3. Thrice - The Alchemy Index, Vols. III & IV: Air & Earth
Thrice spent two albums writing standout songs that did much to popularize a screamo, hard-edged, metallic genre. Then, in 2005, they turned away from it by expanding their boundaries and sound with a darker, sulkier, more digitized album called Vheissu. Since the band's inception, the one constant has been their evident evolution. They are ambitious, intellectual, challenging, hard-working and, above all else, true to themselves. They know who they are, they know what they want to do and they work hard to be it and do it all the time, over time. In 2007, this meant releasing volumes I and II of The Alchemy Index - four EP's each built around a different element. Volumes I and II were Fire and Water. Volumes III and IV: Air & Earth, released in 2008, are chock full of pianos rooted in vocal harmonies, guitars that sift notes like dirt, atmospheric variance that twinkles like stars and...sonnets. Masters of their craft, their live shows are mindblowing. As an added bonus, Thrice put out another release at the end of last year: the Live at the House of Blues DVD.
4. CSS - Donkey
Cansei de Ser Sexy ("I got tired of being sexy" in Brazilian Portuguese) finds itself on more serious ground with their sophomore effort. This is all relative, of course, as the album is called Donkey. Singer Lovefoxxx shines through blissfully with her accented girlish growls and decisive, commanding, rhythmic voice work. The rest of the team certainly holds up their end of the deal, wasting no time with punky hooks that consistently collide to make inspired dance music at its finest. Also, go see them live. Right now.

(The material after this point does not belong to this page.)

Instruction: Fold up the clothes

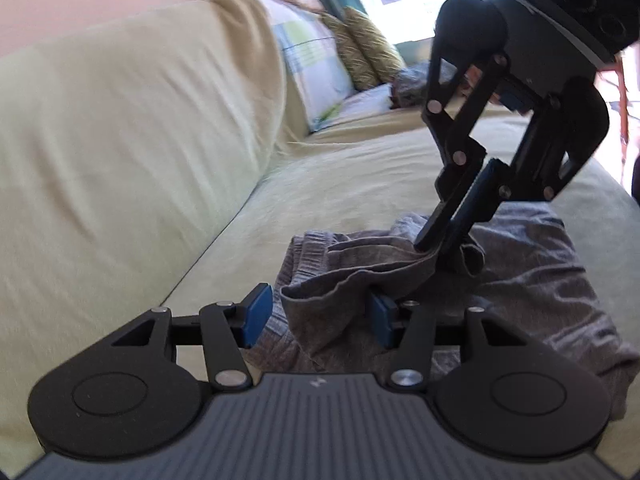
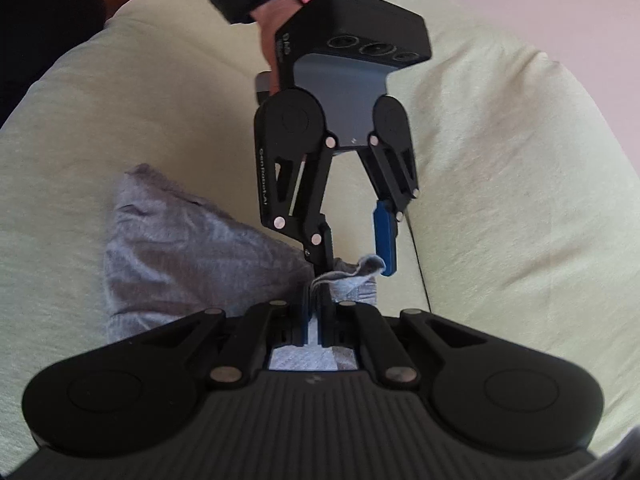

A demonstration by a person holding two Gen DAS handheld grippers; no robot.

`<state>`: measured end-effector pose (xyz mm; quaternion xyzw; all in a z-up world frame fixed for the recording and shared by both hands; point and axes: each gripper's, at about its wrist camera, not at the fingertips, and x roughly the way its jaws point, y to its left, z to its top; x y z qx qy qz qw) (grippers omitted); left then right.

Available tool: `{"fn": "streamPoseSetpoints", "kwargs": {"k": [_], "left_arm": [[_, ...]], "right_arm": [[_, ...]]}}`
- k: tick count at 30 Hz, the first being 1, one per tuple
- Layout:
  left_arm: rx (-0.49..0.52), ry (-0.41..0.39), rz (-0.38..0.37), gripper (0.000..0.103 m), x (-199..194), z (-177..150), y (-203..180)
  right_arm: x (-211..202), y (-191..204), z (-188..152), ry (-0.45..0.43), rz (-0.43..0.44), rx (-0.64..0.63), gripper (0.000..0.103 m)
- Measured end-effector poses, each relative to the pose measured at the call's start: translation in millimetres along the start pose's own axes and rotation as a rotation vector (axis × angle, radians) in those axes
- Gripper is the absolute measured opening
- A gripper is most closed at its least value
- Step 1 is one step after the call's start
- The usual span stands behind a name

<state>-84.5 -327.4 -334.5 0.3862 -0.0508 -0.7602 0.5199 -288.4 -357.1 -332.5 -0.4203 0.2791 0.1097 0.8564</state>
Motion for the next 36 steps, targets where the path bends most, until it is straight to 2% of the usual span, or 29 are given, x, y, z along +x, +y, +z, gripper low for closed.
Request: {"fn": "streamPoseSetpoints", "kwargs": {"k": [3,5,6,11,15,20,28,31,33,35,36], "left_arm": [[0.068,0.026,-0.066,0.056,10.4,5.0,-4.7],[0.064,0.036,-0.123,0.056,18.8,6.5,-5.9],[0.051,0.044,-0.162,0.056,25.2,7.8,-2.8],[-0.045,0.046,-0.249,0.056,36.3,8.6,26.2],[-0.118,0.045,-0.285,0.056,37.4,6.2,47.0],[-0.148,0.074,-0.352,0.056,50.8,5.4,48.6],[-0.284,0.129,-0.56,0.054,80.7,12.0,55.9],[-0.288,0.16,-0.615,0.046,85.7,15.9,53.8],[-0.287,0.167,-0.626,0.025,84.8,17.5,50.4],[-0.287,0.163,-0.624,0.015,80.7,19.1,47.2],[-0.294,0.14,-0.596,0.013,73.6,19.9,46.2]], "right_arm": [[-0.4,0.0,-2.1,0.008,-0.002,0.03,0.002],[5.6,-4.0,-4.3,0.013,-0.013,0.072,0.002],[8.0,-6.2,-5.4,0.015,-0.018,0.093,0.002],[6.3,-9.9,-19.6,0.032,-0.037,0.237,0.002],[2.3,-4.9,-29.5,0.045,-0.038,0.278,0.002],[-3.5,2.3,-35.0,0.042,-0.047,0.326,0.002],[-7.3,20.8,-31.0,0.054,-0.04,0.369,0.002],[-9.4,24.6,-29.4,0.058,-0.05,0.388,0.002],[-11.6,27.3,-29.5,0.059,-0.058,0.396,0.002],[-13.3,27.3,-30.7,0.065,-0.068,0.401,0.002],[-14.9,23.9,-33.4,0.068,-0.079,0.399,0.002]]}}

5. Mates of State - Re-Arrange Us
I'm a relationship-oriented person. This applies to family relationships, friend relationships and romantic relationships. [I guess I could've just said, "all relationships."] Even though I haven't heard it, I'm pretty sure the Katy Perry/Kelly Clarkson song I Do Not Hook Up is about me. My Relationship-Orient Express is also true for bands. I appreciate superior albums and superior songs but what I'm most interested in, and actively seek out, are superior bands. I want to find bands that I know I will want to be with until they break up with me. This tends to cut back on quantity, but it's a sacrifice I can live with. It also tends to block out objectivity - if I have a relationship with a band, that relationship colors my opinion. The biases of loyalty and affection are alive and well in my love of music.

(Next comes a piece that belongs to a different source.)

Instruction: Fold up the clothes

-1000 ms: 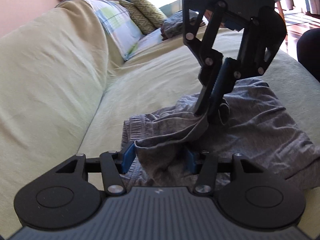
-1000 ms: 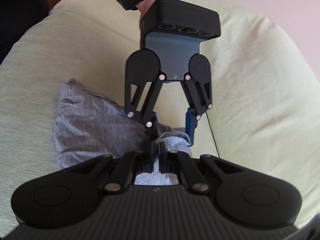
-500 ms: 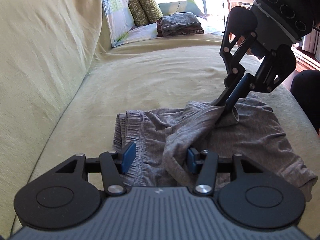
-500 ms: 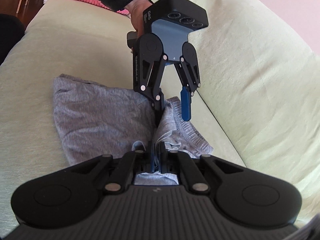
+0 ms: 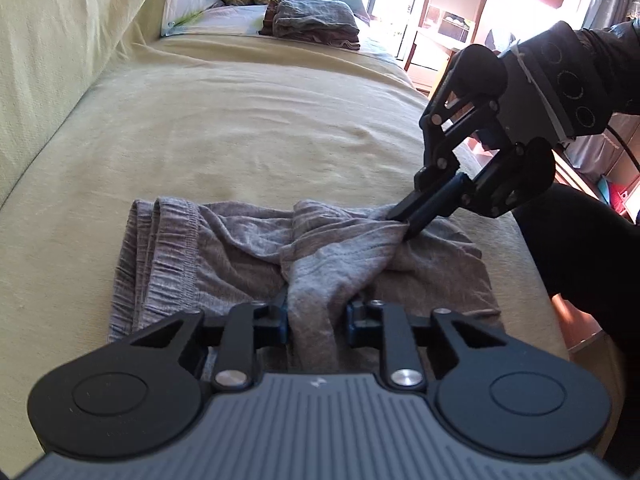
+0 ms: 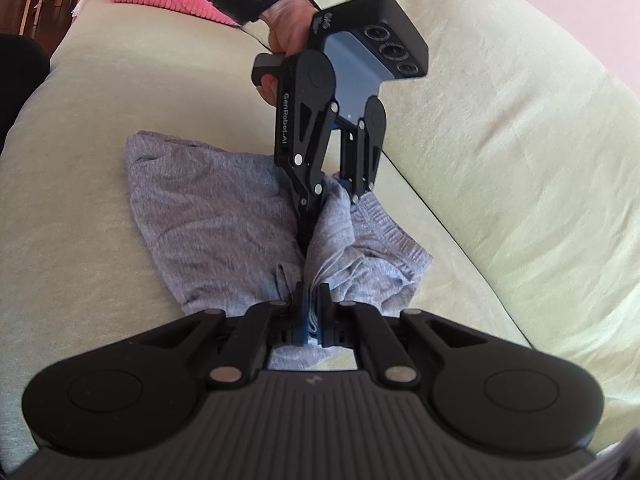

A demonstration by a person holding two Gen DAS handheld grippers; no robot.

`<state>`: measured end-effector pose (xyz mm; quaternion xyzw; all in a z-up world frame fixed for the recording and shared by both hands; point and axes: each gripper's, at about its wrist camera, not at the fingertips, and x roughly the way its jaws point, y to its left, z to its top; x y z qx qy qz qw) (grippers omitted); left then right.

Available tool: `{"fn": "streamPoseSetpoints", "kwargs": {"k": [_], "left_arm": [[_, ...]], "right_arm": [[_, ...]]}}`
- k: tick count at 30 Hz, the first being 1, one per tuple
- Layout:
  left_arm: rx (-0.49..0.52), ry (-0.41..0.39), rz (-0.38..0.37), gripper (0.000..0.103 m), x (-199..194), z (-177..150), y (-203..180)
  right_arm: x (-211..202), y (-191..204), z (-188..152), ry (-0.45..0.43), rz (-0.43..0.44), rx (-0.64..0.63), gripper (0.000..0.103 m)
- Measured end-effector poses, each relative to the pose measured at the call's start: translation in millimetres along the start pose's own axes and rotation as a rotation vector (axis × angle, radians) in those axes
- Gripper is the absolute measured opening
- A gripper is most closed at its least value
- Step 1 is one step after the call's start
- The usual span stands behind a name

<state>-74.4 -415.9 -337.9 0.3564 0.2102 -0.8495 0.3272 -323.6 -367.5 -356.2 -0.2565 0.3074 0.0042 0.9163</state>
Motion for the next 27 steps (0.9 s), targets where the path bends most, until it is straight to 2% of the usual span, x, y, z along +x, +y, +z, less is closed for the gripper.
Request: {"fn": "streamPoseSetpoints", "kwargs": {"k": [2,6,10,12,14,16,18,19,21,23,26,27], "left_arm": [[-0.008,-0.055,0.052,0.011,-12.5,-4.6,-10.3],[-0.078,-0.172,0.23,0.01,-33.6,-21.7,-32.2],[-0.215,-0.268,0.397,0.01,-45.9,-45.6,-34.7],[-0.284,-0.29,0.45,0.012,-45.3,-55.6,-30.7],[-0.332,-0.283,0.481,0.02,-42.0,-63.2,-26.2],[-0.366,-0.282,0.499,0.022,-38.4,-70.4,-22.0],[-0.396,-0.315,0.492,0.024,-40.8,-75.4,-19.0],[-0.413,-0.335,0.488,0.025,-43.1,-77.8,-17.2],[-0.431,-0.368,0.49,0.039,-48.8,-80.8,-16.0],[-0.447,-0.4,0.494,0.044,-56.0,-84.8,-15.5],[-0.462,-0.426,0.49,0.044,-62.4,-87.5,-16.5],[-0.461,-0.414,0.5,0.044,-61.9,-86.9,-16.3]], "right_arm": [[-2.6,-10.2,1.1,-0.004,-0.031,-0.008,0.002],[-2.9,-30.2,6.1,-0.027,-0.097,-0.018,0.002],[27.4,-59.0,24.8,-0.04,-0.127,-0.031,0.002],[51.4,-70.2,32.8,-0.022,-0.108,-0.046,0.002],[74.3,-80.1,40.0,-0.001,-0.089,-0.059,0.002],[99.1,-86.5,39.2,0.041,-0.1,-0.058,0.005],[110.4,-95.8,35.2,0.054,-0.121,-0.026,0.009],[107.8,-101.4,33.4,0.042,-0.133,0.022,0.011],[99.7,-112.5,28.3,0.014,-0.144,0.114,0.019],[86.2,-118.7,21.1,0.002,-0.161,0.205,0.024],[59.2,-123.8,5.4,-0.034,-0.145,0.365,0.029],[53.7,-123.8,0.5,-0.047,-0.124,0.415,0.034]]}}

I first saw Mates of State at a theater in 2002, a year after members Kori Gardner and Jason Hammel got married. In the seven years since, they have released two children, three full-lengths and an EP. Sometimes they take their kids on the road with them and sometimes their kids come on stage with them. I love families! I love rock! And I am completely enamored with this rock star family. I already love how Mates of State's music has evolved. And the way their beautiful marriage has beautifully married family and music into their lives has done much to enhance my relationship with their music. Their trademark spazz organ factor is decidedly absent on this latest disc - the large, reflective domestication of piano sound that takes its place is new, exciting, familial, familiar and wonderfully re-arranged.

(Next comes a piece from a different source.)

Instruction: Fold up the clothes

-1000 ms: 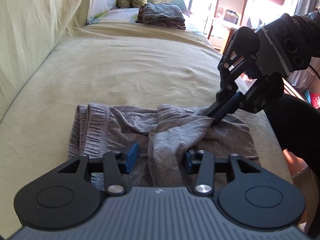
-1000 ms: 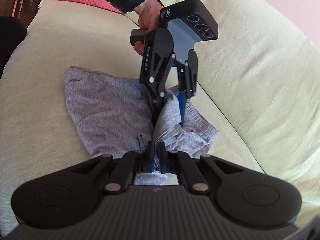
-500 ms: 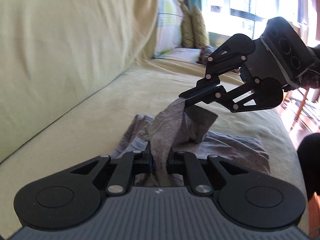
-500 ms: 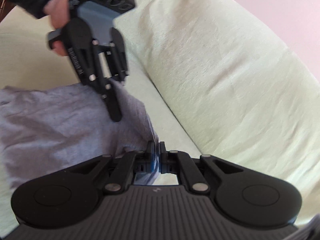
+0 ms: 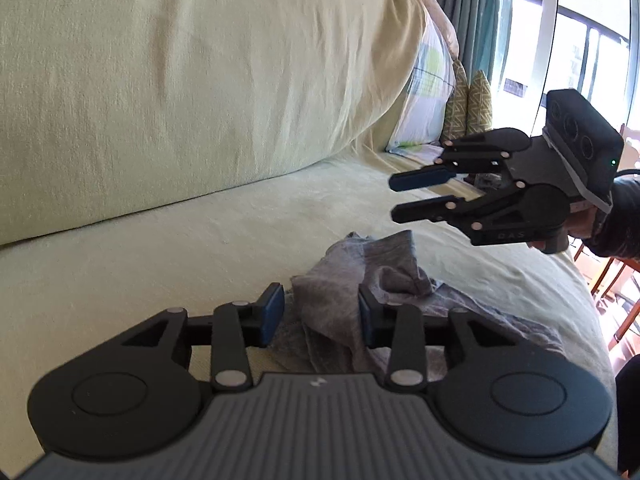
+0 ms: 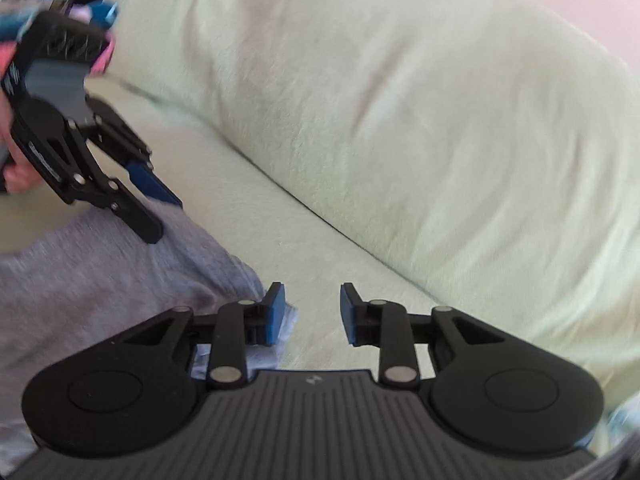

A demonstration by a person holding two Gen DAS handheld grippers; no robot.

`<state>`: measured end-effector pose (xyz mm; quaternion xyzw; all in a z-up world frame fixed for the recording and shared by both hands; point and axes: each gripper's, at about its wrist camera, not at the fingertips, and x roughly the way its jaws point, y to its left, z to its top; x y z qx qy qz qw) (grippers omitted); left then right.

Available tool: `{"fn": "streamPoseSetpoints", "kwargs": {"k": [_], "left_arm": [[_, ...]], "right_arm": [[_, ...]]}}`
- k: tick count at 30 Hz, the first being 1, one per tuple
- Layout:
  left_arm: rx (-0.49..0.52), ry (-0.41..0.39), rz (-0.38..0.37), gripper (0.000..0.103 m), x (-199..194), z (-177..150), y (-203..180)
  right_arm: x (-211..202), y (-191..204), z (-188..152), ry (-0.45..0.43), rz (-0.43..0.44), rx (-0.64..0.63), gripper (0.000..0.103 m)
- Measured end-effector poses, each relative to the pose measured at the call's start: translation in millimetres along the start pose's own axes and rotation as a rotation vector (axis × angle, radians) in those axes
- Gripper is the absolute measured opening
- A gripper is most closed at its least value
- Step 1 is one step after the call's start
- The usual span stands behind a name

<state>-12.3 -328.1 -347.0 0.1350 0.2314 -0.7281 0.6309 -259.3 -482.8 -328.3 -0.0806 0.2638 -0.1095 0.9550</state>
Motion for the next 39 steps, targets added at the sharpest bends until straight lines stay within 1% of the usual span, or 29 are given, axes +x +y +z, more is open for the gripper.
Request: {"fn": "streamPoseSetpoints", "kwargs": {"k": [1,2,5,6,9,11,12,13,14,15,16,17,19,20,21,22,23,24,25,26,27,28,30,32,35,36,37,38,39], "left_arm": [[0.006,0.008,0.009,0.044,0.6,0.2,-0.3],[0.013,0.013,0.009,0.043,1.3,-0.2,-0.7],[0.039,0.022,0.026,0.028,5.9,-1.5,-3.2],[0.046,0.023,0.032,0.02,6.9,-2.2,-3.6],[0.068,0.024,0.049,0.015,8.0,-5.8,-5.1],[0.082,0.021,0.056,0.015,7.3,-8.0,-6.4],[0.086,0.017,0.058,0.015,6.2,-9.7,-7.0],[0.092,0.014,0.06,0.014,5.3,-11.4,-7.9],[0.098,0.013,0.06,0.014,4.6,-12.9,-8.6],[0.104,0.012,0.06,0.014,3.8,-14.4,-9.2],[0.106,0.011,0.063,0.014,2.5,-15.7,-9.2],[0.105,0.011,0.062,0.014,2.2,-16.7,-9.0],[0.103,0.011,0.068,0.014,2.6,-18.7,-9.4],[0.102,0.01,0.074,0.015,2.5,-19.1,-9.6],[0.098,0.003,0.084,0.017,1.5,-18.6,-9.7],[0.09,-0.004,0.096,0.019,0.1,-18.2,-9.0],[0.076,-0.016,0.105,0.02,-2.7,-17.7,-7.6],[0.063,-0.027,0.113,0.02,-5.5,-17.2,-6.2],[0.05,-0.035,0.111,0.02,-8.0,-16.9,-4.5],[0.038,-0.043,0.109,0.02,-10.5,-16.7,-2.7],[0.026,-0.049,0.105,0.02,-12.8,-16.6,-1.0],[0.018,-0.045,0.096,0.02,-13.1,-16.9,1.0],[0.0,-0.04,0.086,0.03,-10.9,-17.7,3.8],[-0.004,-0.028,0.081,0.03,-5.6,-17.8,3.7],[0.002,-0.006,0.066,0.03,2.0,-17.4,0.7],[0.007,-0.001,0.063,0.03,3.3,-17.2,-0.3],[0.015,0.0,0.062,0.03,3.5,-17.2,-1.8],[0.022,0.002,0.061,0.03,3.7,-17.2,-3.4],[0.03,0.002,0.062,0.03,3.6,-17.2,-5.0]], "right_arm": [[-6.0,-2.2,-5.9,-0.003,0.036,0.069,0.04],[-6.7,-1.6,-10.0,0.003,0.06,0.099,0.041],[-5.8,0.1,-21.5,0.026,0.111,0.177,0.041],[-1.2,-1.2,-25.1,0.035,0.122,0.212,0.041],[7.4,-9.1,-32.0,0.05,0.176,0.328,0.04],[18.5,-10.9,-31.0,0.075,0.195,0.36,0.034],[23.9,-12.1,-30.3,0.091,0.198,0.379,0.025],[26.9,-14.5,-29.5,0.1,0.192,0.4,0.009],[29.4,-15.8,-28.4,0.1,0.181,0.411,0.007],[29.7,-17.0,-27.1,0.09,0.162,0.416,0.007],[28.3,-19.0,-25.5,0.07,0.129,0.411,0.006],[26.9,-20.1,-23.2,0.054,0.095,0.391,0.006],[24.0,-21.5,-14.4,0.002,-0.007,0.302,0.005],[24.5,-23.6,-11.8,-0.016,-0.026,0.287,0.006],[26.5,-27.0,-9.2,-0.023,-0.034,0.281,0.009],[30.6,-31.9,-6.8,-0.015,-0.039,0.282,0.016],[33.7,-36.9,-5.5,0.001,-0.041,0.29,0.018],[33.8,-41.7,-5.1,0.008,-0.034,0.312,0.018],[28.6,-46.3,-6.2,-0.002,-0.01,0.361,0.022],[23.4,-49.4,-7.7,-0.012,0.01,0.403,0.028],[17.3,-49.5,-10.6,-0.021,0.025,0.44,0.041],[11.4,-48.1,-15.1,-0.024,0.044,0.486,0.047],[7.5,-44.1,-25.8,0.001,0.089,0.577,0.047],[11.7,-39.6,-40.9,0.05,0.127,0.673,0.046],[21.7,-40.9,-49.3,0.068,0.157,0.743,0.037],[26.8,-41.8,-50.9,0.078,0.169,0.763,0.025],[31.5,-42.7,-51.7,0.088,0.18,0.778,0.008],[35.0,-43.1,-50.5,0.098,0.183,0.78,0.005],[35.7,-41.8,-47.4,0.091,0.176,0.774,0.005]]}}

6. Frightened Rabbit - The Midnight Organ Fight
These Scottish heroes are my musical equivalent of Meryl Streep, with a depth and range that is undeniable. They make thumping rhythms and driving melodies that spread out like a fog and envelop me before I have any clue of what's happening. And it's so irresistible, that once I realize it, alls I want to do is sit back and breathe it in. Combined with words that explore the shadow underbelly of love and the sordidness of its absence, The Midnight Organ Fight punctures and punctuates the soundscape with dark, raw, sweaty, reflective songs that, above all else, just keep it so damn real.
7. Stars - Sad Robots EP
Stars' brand of pensive, intellectual, anthemic electro-rock is right up my alley. I've actually said before that if I was a band, I'd be Stars. Or if Stars were a person, they'd be me. They have such a strong, specific overall artistic vision that shapes and colors everything they do, from the music to their layout designs to their lyrical themes to their album concepts to their live shows. The Stars brand is unmistakable and utterly enthralling. The first time I heard the Sad Robots EP on my wonderful, tiny speakers, I was pretty sure I was having a heart attack. True to form, its sweeping, massive musical textures envelop, mesmerize and hypnotize.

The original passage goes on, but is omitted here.